---------- DATA PROVIDED

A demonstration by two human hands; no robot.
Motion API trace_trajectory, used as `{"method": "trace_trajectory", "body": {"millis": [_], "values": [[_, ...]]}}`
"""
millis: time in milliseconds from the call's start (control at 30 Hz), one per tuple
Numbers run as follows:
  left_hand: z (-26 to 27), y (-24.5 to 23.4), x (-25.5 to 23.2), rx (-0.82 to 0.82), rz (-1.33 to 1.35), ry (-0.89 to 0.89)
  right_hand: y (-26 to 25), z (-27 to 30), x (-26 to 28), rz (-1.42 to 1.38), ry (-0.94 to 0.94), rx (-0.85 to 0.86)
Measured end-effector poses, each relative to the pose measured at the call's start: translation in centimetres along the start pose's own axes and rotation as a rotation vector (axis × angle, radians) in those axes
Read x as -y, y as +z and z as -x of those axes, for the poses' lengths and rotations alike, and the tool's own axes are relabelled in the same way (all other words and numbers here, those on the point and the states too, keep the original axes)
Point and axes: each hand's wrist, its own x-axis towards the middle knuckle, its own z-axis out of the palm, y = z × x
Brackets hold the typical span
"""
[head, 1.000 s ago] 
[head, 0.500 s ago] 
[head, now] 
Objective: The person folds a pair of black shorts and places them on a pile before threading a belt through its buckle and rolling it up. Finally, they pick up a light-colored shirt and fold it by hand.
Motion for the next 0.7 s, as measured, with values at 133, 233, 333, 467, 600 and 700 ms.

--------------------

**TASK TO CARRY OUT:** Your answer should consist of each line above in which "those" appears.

**FINAL ANSWER:**
Measured end-effector poses, each relative to the pose measured at the call's start: translation in centimetres along the start pose's own axes and rotation as a rotation vector (axis × angle, radians) in those axes
Read x as -y, y as +z and z as -x of those axes, for the poses' lengths and rotations alike, and the tool's own axes are relabelled in the same way (all other words and numbers here, those on the point and the states too, keep the original axes)

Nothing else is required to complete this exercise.